This assignment must be submitted individually. You are encouraged to discuss and exchange solutions during the lab sessions or on Slack, but you are not allowed to share code electronically. Plagiarism, unauthorized collaboration and other offenses under Concordia's Academic Code of Conduct will be firmly handled.
To submit this assignment, you will have to be familiar with Git and GitHub. If you have never used these technologies, it is recommended to go through the following tutorials:
In particular, you will have to be able to:
-
Clone a Git repository from GitHub: find the URL of a GitHub repository
and clone it using
git clone <repo_url>
. -
Commit modifications to a local clone of a Git repository:
git add <file>
andgit commit -m "message"
. -
Push modifications from your local clone to the origin repository on GitHub:
git push
.
You have to submit your assignment through GitHub classroom, using the following procedure:
- Accept the assignment at https://classroom.github.com/a/J0XB3ioO. This will create your own copy of the assignment repository, located at http://github.com/tgteacher/bigdata-la3-your_github_username.
- Clone your copy of the assignment repository on your computer, and
implement the functions in
answers/answer.py
, following the instructions in the documentation strings. A skeleton of your answer file already exists in fileanswers/answer.py
with the required syntax for each function. - Commit your solution to your local copy of the assignment repository.
- Push your solution to your GitHub copy of the assignment repository.
Important: please make sure that the email address you use in Moodle is added to your GitHub account (you can add multiple addresses to your GitHub account).
You can repeat steps 3 and 4 as many times as you wish. Your assignment will be graded based on a snapshot of your repository taken on the submission deadline.
Your assignment will be automatically graded through software tests.

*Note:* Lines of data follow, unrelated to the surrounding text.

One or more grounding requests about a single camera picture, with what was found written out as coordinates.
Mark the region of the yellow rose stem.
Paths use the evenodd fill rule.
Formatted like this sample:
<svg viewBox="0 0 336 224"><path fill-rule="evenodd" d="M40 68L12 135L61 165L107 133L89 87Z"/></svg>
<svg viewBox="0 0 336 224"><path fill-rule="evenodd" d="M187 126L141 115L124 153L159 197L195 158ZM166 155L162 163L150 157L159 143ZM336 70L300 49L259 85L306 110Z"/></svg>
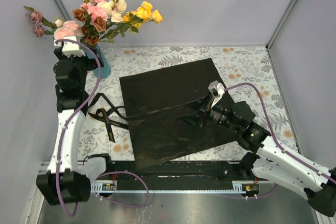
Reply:
<svg viewBox="0 0 336 224"><path fill-rule="evenodd" d="M138 33L143 24L150 22L159 24L162 21L161 13L157 9L153 10L151 3L143 1L136 10L122 16L121 24L117 26L117 33L125 37L127 31L132 34Z"/></svg>

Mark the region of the cream rose stem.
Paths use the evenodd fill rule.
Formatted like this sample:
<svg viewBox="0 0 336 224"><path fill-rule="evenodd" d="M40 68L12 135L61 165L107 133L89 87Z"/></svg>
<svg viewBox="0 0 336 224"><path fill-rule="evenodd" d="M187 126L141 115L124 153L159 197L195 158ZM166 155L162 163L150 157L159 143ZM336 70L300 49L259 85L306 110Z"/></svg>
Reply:
<svg viewBox="0 0 336 224"><path fill-rule="evenodd" d="M109 0L108 2L99 2L97 6L102 8L108 16L111 16L113 12L123 14L127 8L127 3L125 0Z"/></svg>

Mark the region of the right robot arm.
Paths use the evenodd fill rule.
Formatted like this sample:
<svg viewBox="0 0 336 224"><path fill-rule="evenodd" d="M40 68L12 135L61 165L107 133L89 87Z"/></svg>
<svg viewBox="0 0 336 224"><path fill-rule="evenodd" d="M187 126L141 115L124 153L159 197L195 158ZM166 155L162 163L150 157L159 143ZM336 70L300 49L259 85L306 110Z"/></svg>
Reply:
<svg viewBox="0 0 336 224"><path fill-rule="evenodd" d="M254 122L255 114L245 101L235 103L228 110L209 94L187 106L194 113L179 116L177 120L193 130L209 122L236 134L236 142L247 150L239 166L243 179L256 176L276 183L304 198L315 211L334 217L335 169L317 164L276 142L268 130Z"/></svg>

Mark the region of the black printed ribbon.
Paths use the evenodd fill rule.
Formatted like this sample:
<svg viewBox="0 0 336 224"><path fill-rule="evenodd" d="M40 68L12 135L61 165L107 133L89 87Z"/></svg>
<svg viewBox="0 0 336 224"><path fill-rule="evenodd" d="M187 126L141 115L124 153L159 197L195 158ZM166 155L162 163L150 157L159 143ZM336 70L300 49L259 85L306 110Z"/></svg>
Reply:
<svg viewBox="0 0 336 224"><path fill-rule="evenodd" d="M115 143L112 126L116 126L125 130L128 130L129 127L125 123L117 122L110 119L109 116L116 113L117 116L126 121L127 118L121 115L121 113L119 112L119 109L124 109L124 106L114 106L104 93L97 93L92 99L91 103L88 105L88 108L94 106L100 98L103 98L106 101L106 103L110 106L110 109L106 111L104 108L99 108L96 110L95 113L88 112L88 114L93 119L103 122L105 124L109 141Z"/></svg>

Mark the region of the small cream bud stem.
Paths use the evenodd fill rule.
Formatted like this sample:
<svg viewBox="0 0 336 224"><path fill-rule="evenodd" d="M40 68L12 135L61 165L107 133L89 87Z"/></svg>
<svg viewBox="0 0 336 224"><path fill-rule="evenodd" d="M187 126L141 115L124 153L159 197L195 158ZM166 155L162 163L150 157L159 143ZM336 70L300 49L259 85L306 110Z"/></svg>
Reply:
<svg viewBox="0 0 336 224"><path fill-rule="evenodd" d="M113 23L120 23L123 21L123 17L119 12L112 11L111 12L111 17L110 17L111 22Z"/></svg>

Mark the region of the mauve rose stem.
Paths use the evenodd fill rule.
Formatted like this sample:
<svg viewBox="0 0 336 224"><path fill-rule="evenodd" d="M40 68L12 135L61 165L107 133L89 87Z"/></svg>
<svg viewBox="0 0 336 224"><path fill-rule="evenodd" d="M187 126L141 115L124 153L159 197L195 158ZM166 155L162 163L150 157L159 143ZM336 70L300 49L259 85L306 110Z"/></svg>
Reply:
<svg viewBox="0 0 336 224"><path fill-rule="evenodd" d="M57 29L55 23L47 20L40 11L37 11L32 7L24 6L24 9L28 11L26 16L29 17L34 25L33 33L36 37L41 38L44 35L54 35L54 32Z"/></svg>

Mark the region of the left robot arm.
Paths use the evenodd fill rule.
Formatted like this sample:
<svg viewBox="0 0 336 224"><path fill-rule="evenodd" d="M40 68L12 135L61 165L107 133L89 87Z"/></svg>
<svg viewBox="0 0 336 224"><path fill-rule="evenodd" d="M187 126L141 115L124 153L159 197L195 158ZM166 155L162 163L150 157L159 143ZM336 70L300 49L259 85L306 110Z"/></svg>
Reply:
<svg viewBox="0 0 336 224"><path fill-rule="evenodd" d="M101 52L92 48L83 56L67 57L57 48L54 53L59 59L54 65L58 132L47 171L36 179L38 189L52 206L88 201L98 176L109 179L114 173L108 154L95 154L82 166L77 157L90 98L85 91L86 77L88 71L103 66Z"/></svg>

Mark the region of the rust rose stem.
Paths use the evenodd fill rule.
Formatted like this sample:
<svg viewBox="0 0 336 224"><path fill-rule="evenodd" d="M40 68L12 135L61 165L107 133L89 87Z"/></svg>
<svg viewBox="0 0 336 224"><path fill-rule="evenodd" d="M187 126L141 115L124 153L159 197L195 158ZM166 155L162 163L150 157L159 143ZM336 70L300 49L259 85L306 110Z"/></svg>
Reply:
<svg viewBox="0 0 336 224"><path fill-rule="evenodd" d="M105 22L103 19L97 18L95 21L92 21L91 15L81 7L74 9L72 14L76 20L83 23L81 26L81 31L83 32L81 42L92 47L95 46L99 42L100 35L107 29L108 20Z"/></svg>

The tests are already available in directory tests
. You
may want to run them as you implement your solution, to check that your
code passes them. To do so, you will have to install pytest
and simply
run pytest tests
in the base directory of the assignment.
Your grade will be determined from the number of passing tests as returned by pytest. All tests will contribute equally to the final grade. For instance, if 20 tests are evaluated, and your solution passes 18 tests, then your grade will be 90%.
This grading scheme is meant to be transparent and objective. However, it is also radical and you should be very meticulous with your coding: make a single syntax error in your answer file, such as a spurious tabulation character, and all the tests will fail! To avoid that kind of surprises, you are strongly encouraged to check the output of the tests on Travis CI regularly.
The rules below aim at discouraging cheating. They might sound a bit harsh, but in general be cool: if you don't aim at cheating, you probably won't :)
- You are not allowed to modify the tests to make them pass. Every deliberate attempt to modify the tests will result in a grade of 0.
- You must use the libraries mentioned in the instructions to implement the assignment. Any attempt to implement the solution with a different library, for instance Dask when Spark was expected, will result in a grade of 0.
- You are not allowed to make the tests pass using a hard-coded solution. Your solution must, in principle, apply to other similar datasets. Any hard-coded solution will receive the grade of 0.
- Any deliberate attempt to trick the grading system by making the tests pass without providing a correct, non-hardcoded, solution will receive the grade of 0.
Your code will be tested with Python 3.6 in a Ubuntu environment provided by Travis CI. It is your responsibility to ensure that the tests will pass in this environment. The following resources will help you.
Python 3.6 is available in the computer labs and can be loaded using
module load python/3.6
. You can check the version of Python that
you are using by running python --version
. Computer labs can easily be
accessed remotely, using ssh
.
It is strongly suggested that you run the disclosed tests before
submitting your assignment, using pytest
as explained previously.
Live feedback on your assignment is provided through Travis CI here. You will have to sign-in using your GitHub account to see your assignment repository. Your grade will be determined from the result of the tests executed in Travis CI.